Dr. Alejandro Gonzalez Della Valle, an orthopedic surgeon based in New York City, has been using the OrthoSensor Knee Balancer for the last several months. “OrthoSensor is doing something orthopedic surgeons have needed for a long time,” said Gonzalez Della Valle, who is associate attending orthopedic surgeon at the Hospital for Special Surgery in New York City.
“This device gives a very accurate measurement that corresponds to the pressure of the ligaments. You get the information in real time,” he added. “It makes knee surgery much more precise and it helped me be a better surgeon.”
Gregory J. Golladay, M.D., an orthopedic surgeon who specializes in minimally-invasive knee replacement and hip replacement at the Orthopaedic Associates of Michigan in Grand Rapids, has been using the OrthoSensor Knee Balancer since the first quarter of this year. “Many patients say that the new knee feels normal, and prior to OrthoSensor this was not unheard of, but was unusual,” he said.
Orthopedic surgeons will do about 660,000 knee replacements this year in the U.S., and one-sixth will be revisions, added Golladay, who was a consultant to OrthoSensor and helped develop the device. The results of the current trials using the OrthoSensor could show that it plays an important role in reducing the need for revisions.
Aside from the knee balancer, OrthoSensor is also working on other devices to provide physicians with real-time data on implants during and after operations. Scheduled for launch in 2013 are new OrthoSensor devices for knee alignment and hip positioning surgeries. Implants that can monitor load, range of motion, and loosening are projected to be available in late 2014.
Using microelectronics and the latest technology, other implants under development will be able to provide data on infection, pain and bone density. Batteries in these implantable devices are designed to last 20 years.
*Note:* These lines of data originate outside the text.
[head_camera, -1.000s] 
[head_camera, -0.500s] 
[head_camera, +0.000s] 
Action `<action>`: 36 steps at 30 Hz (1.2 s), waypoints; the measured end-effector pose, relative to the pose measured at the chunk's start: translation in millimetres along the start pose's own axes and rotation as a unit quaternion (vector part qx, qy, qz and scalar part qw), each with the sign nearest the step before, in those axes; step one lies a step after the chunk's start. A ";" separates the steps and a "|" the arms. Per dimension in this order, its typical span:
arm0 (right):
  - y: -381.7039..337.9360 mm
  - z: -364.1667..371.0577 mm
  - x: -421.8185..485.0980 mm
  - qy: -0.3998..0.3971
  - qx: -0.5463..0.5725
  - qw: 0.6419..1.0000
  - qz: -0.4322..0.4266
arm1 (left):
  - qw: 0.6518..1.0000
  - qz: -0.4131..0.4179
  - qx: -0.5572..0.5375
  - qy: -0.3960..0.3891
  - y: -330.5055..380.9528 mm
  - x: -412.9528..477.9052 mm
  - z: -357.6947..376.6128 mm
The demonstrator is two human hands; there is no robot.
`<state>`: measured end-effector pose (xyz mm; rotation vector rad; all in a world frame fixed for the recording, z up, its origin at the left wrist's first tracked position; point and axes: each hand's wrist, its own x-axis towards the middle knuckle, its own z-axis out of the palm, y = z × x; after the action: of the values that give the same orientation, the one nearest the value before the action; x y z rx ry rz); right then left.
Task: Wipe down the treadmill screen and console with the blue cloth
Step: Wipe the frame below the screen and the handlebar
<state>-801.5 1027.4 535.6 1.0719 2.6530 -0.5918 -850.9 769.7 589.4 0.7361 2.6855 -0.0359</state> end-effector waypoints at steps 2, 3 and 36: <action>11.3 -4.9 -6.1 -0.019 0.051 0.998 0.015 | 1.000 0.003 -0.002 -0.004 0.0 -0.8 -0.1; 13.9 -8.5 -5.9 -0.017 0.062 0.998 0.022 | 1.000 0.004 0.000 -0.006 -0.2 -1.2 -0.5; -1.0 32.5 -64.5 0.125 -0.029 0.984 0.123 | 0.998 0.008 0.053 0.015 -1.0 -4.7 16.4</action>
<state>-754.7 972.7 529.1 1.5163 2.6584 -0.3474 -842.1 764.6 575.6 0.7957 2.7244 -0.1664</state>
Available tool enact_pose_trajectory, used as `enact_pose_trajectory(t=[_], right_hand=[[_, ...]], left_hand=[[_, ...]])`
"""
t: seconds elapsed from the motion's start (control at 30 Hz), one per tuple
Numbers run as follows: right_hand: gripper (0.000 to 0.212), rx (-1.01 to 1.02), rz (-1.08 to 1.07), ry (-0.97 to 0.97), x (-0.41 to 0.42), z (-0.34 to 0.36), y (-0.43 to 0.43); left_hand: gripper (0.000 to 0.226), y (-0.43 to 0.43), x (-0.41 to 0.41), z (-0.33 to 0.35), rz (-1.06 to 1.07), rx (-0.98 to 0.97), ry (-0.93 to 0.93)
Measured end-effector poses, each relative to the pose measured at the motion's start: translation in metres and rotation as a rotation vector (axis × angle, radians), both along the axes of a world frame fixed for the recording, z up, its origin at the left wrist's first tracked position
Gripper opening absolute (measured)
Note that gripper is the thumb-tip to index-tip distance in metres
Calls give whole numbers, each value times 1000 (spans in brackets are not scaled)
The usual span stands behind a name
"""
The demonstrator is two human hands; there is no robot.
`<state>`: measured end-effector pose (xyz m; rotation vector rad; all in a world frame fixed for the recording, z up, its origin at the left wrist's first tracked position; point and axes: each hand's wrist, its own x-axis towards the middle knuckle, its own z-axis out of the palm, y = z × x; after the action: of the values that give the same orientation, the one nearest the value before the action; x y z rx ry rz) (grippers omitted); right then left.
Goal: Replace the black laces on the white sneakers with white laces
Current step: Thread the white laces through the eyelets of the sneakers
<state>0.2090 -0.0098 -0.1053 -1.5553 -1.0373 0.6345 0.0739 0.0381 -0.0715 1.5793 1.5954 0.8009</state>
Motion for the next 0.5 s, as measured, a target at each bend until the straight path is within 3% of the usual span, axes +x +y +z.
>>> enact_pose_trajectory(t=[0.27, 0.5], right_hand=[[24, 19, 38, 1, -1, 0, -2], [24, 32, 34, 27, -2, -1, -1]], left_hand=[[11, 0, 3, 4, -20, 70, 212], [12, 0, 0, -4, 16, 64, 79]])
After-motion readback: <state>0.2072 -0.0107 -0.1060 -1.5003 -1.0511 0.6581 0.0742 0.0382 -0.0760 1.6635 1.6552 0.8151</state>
Roche, who for many years was interested in using sensors and technology for surgery and patient care, worked with Fort Lauderdale-based Mako Surgical Corp. in 2005-2006 to help develop its RIO Robot arm for orthopedic surgery. He later met with engineers from Medtronic, a medical technology company, to discuss how sensors he had acquired in Israel might be used in medicine.
Roche and one of the engineers, Marc Stein, now chief technology officer at OrthoSensor, began collaborating. Roche subsequently met Pierce, then the CEO of Visible Assets, a company that made radio frequency identification tags for patients, and the three decided to work together at OrthoSensor.
“I always was interested in advanced technology, saw a medical need and was able to put the best team together,” Roche said. “With Baby Boomers aging, we’re expecting more knee replacements, and we will be expanding to other joints.”